All entries below are to be copied precisely as they appear.

(Data supplied)

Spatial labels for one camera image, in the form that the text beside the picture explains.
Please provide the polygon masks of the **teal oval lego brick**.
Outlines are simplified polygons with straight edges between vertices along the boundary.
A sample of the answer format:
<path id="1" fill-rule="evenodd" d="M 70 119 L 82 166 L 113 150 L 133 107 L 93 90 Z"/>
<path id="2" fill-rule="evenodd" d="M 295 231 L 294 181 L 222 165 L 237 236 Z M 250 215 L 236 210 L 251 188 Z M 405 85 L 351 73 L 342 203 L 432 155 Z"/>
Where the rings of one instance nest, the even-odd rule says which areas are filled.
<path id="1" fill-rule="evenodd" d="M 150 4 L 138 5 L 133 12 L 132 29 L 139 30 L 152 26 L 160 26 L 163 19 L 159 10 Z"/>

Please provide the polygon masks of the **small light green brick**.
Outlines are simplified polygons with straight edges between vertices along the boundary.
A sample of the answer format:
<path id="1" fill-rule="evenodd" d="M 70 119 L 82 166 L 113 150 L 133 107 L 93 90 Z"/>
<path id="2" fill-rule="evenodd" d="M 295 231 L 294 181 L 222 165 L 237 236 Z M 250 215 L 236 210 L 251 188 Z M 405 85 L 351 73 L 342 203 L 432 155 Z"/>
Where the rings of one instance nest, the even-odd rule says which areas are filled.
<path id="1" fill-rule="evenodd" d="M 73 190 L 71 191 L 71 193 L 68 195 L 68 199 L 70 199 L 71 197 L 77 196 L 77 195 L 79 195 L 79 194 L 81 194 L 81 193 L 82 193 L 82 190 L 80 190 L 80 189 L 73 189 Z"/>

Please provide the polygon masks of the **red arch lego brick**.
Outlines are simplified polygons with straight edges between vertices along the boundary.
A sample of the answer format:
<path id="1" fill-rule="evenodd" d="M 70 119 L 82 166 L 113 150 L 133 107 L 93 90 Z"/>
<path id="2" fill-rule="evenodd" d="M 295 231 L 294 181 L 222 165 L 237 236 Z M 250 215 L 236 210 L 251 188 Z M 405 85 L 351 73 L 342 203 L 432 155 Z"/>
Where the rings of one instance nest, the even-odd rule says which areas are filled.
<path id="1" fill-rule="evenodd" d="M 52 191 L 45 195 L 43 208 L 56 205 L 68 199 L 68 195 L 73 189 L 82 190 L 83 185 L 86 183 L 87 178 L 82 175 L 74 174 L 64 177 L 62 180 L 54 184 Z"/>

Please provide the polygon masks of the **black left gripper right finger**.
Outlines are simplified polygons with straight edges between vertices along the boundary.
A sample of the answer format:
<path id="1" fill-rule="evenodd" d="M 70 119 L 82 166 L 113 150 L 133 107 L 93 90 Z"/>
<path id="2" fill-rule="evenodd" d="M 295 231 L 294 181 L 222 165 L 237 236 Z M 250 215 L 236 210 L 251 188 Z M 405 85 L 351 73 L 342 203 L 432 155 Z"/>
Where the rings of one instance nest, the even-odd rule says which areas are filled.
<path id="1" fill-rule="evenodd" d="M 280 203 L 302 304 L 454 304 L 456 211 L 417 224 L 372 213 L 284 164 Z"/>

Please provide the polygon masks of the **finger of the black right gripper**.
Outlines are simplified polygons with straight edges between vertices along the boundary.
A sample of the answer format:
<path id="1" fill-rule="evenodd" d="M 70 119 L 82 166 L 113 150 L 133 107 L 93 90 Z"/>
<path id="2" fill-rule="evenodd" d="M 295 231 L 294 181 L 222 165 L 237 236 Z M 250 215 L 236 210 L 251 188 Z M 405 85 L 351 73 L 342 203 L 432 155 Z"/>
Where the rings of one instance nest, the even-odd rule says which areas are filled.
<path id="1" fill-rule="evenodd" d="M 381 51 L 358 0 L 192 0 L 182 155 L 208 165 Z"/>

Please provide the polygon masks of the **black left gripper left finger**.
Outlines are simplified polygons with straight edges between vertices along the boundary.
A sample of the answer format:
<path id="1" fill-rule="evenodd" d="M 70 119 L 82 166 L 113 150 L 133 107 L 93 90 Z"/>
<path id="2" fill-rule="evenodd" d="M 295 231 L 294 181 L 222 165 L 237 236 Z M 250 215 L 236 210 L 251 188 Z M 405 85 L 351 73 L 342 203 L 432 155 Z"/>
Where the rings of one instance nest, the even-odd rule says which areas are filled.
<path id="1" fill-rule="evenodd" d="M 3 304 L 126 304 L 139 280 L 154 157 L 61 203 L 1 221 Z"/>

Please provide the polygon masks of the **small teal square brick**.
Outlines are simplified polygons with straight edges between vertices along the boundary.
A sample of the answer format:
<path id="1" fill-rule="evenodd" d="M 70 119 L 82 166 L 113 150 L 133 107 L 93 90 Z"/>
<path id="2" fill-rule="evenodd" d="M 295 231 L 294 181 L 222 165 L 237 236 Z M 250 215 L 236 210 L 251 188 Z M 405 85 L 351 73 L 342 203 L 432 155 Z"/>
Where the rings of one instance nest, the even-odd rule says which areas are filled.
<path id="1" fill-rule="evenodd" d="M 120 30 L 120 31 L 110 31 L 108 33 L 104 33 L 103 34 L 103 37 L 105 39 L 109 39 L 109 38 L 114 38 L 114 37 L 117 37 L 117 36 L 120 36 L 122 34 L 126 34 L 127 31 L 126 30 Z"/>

(End Data supplied)

(Task answer)
Spatial labels for one camera image, in the form that the text beside the picture explains.
Please provide the polygon masks of the **teal oval lego brick**.
Outlines are simplified polygons with straight edges between vertices along the boundary.
A sample of the answer format:
<path id="1" fill-rule="evenodd" d="M 70 119 L 82 166 L 113 150 L 133 107 L 93 90 Z"/>
<path id="2" fill-rule="evenodd" d="M 295 231 L 294 181 L 222 165 L 237 236 Z M 250 215 L 236 210 L 251 188 Z M 405 85 L 351 73 L 342 203 L 432 155 Z"/>
Where the rings of one instance nest, the even-odd rule says which areas are filled.
<path id="1" fill-rule="evenodd" d="M 150 4 L 138 5 L 133 12 L 132 29 L 139 30 L 152 26 L 160 26 L 163 19 L 159 10 Z"/>

Please provide the polygon masks of the **small light green brick**.
Outlines are simplified polygons with straight edges between vertices along the boundary.
A sample of the answer format:
<path id="1" fill-rule="evenodd" d="M 70 119 L 82 166 L 113 150 L 133 107 L 93 90 Z"/>
<path id="2" fill-rule="evenodd" d="M 295 231 L 294 181 L 222 165 L 237 236 Z M 250 215 L 236 210 L 251 188 Z M 405 85 L 351 73 L 342 203 L 432 155 Z"/>
Where the rings of one instance nest, the even-odd rule says which areas are filled.
<path id="1" fill-rule="evenodd" d="M 73 190 L 71 191 L 71 193 L 68 195 L 68 199 L 70 199 L 71 197 L 77 196 L 77 195 L 79 195 L 79 194 L 81 194 L 81 193 L 82 193 L 82 190 L 80 190 L 80 189 L 73 189 Z"/>

Please provide the polygon masks of the **red arch lego brick**.
Outlines are simplified polygons with straight edges between vertices along the boundary.
A sample of the answer format:
<path id="1" fill-rule="evenodd" d="M 70 119 L 82 166 L 113 150 L 133 107 L 93 90 Z"/>
<path id="2" fill-rule="evenodd" d="M 295 231 L 294 181 L 222 165 L 237 236 Z M 250 215 L 236 210 L 251 188 Z M 405 85 L 351 73 L 342 203 L 432 155 Z"/>
Where the rings of one instance nest, the even-odd rule says which areas are filled.
<path id="1" fill-rule="evenodd" d="M 52 191 L 45 195 L 43 208 L 56 205 L 68 199 L 68 195 L 73 189 L 82 190 L 83 185 L 86 183 L 87 178 L 82 175 L 74 174 L 64 177 L 62 180 L 54 184 Z"/>

Please provide the polygon masks of the **black left gripper right finger**.
Outlines are simplified polygons with straight edges between vertices along the boundary.
A sample of the answer format:
<path id="1" fill-rule="evenodd" d="M 70 119 L 82 166 L 113 150 L 133 107 L 93 90 Z"/>
<path id="2" fill-rule="evenodd" d="M 295 231 L 294 181 L 222 165 L 237 236 Z M 250 215 L 236 210 L 251 188 Z M 405 85 L 351 73 L 342 203 L 432 155 Z"/>
Where the rings of one instance nest, the even-odd rule says which areas are filled.
<path id="1" fill-rule="evenodd" d="M 280 203 L 302 304 L 454 304 L 456 211 L 417 224 L 372 213 L 284 164 Z"/>

Please provide the polygon masks of the **finger of the black right gripper**.
Outlines are simplified polygons with straight edges between vertices along the boundary.
A sample of the answer format:
<path id="1" fill-rule="evenodd" d="M 70 119 L 82 166 L 113 150 L 133 107 L 93 90 Z"/>
<path id="2" fill-rule="evenodd" d="M 295 231 L 294 181 L 222 165 L 237 236 Z M 250 215 L 236 210 L 251 188 Z M 405 85 L 351 73 L 342 203 L 432 155 Z"/>
Where the rings of one instance nest, the even-odd rule says which areas are filled.
<path id="1" fill-rule="evenodd" d="M 381 51 L 358 0 L 192 0 L 182 155 L 208 165 Z"/>

Please provide the polygon masks of the **black left gripper left finger**.
Outlines are simplified polygons with straight edges between vertices along the boundary.
A sample of the answer format:
<path id="1" fill-rule="evenodd" d="M 70 119 L 82 166 L 113 150 L 133 107 L 93 90 Z"/>
<path id="2" fill-rule="evenodd" d="M 295 231 L 294 181 L 222 165 L 237 236 Z M 250 215 L 236 210 L 251 188 Z M 405 85 L 351 73 L 342 203 L 432 155 Z"/>
Where the rings of one instance nest, the even-odd rule says which areas are filled.
<path id="1" fill-rule="evenodd" d="M 3 304 L 126 304 L 139 280 L 154 157 L 61 203 L 1 221 Z"/>

Please provide the polygon masks of the **small teal square brick**.
Outlines are simplified polygons with straight edges between vertices along the boundary.
A sample of the answer format:
<path id="1" fill-rule="evenodd" d="M 70 119 L 82 166 L 113 150 L 133 107 L 93 90 Z"/>
<path id="2" fill-rule="evenodd" d="M 295 231 L 294 181 L 222 165 L 237 236 Z M 250 215 L 236 210 L 251 188 Z M 405 85 L 351 73 L 342 203 L 432 155 Z"/>
Where the rings of one instance nest, the even-odd rule says which areas are filled.
<path id="1" fill-rule="evenodd" d="M 120 30 L 120 31 L 110 31 L 108 33 L 104 33 L 103 34 L 103 37 L 105 39 L 109 39 L 109 38 L 114 38 L 114 37 L 117 37 L 117 36 L 120 36 L 122 34 L 126 34 L 127 31 L 126 30 Z"/>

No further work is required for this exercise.